(Beginning of Exercise inputs)

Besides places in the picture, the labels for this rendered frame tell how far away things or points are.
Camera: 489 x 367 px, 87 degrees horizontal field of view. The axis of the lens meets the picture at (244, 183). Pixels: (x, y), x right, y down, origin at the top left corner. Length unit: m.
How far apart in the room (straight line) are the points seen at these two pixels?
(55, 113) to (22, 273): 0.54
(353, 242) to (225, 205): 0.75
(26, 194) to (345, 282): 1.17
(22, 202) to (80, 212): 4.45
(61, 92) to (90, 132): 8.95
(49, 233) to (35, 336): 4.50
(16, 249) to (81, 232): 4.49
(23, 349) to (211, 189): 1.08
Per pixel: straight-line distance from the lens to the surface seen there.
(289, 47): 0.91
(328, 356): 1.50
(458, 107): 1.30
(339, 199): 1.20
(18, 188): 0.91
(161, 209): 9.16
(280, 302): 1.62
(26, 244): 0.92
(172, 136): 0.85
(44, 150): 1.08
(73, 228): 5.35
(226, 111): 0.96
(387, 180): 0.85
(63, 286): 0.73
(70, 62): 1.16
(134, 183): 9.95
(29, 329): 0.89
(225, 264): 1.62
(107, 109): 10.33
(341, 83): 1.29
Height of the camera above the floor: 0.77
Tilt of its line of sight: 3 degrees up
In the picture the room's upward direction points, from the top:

(End of Exercise inputs)

What you give back must be the stretch above, starting at the line with "(26, 194) to (345, 282): 1.17" and ending at the line with "(328, 356): 1.50", copied exactly.

== Task response ==
(26, 194) to (345, 282): 1.17
(22, 202) to (80, 212): 4.45
(61, 92) to (90, 132): 8.95
(49, 233) to (35, 336): 4.50
(16, 249) to (81, 232): 4.49
(23, 349) to (211, 189): 1.08
Per pixel: straight-line distance from the lens to the surface seen there.
(289, 47): 0.91
(328, 356): 1.50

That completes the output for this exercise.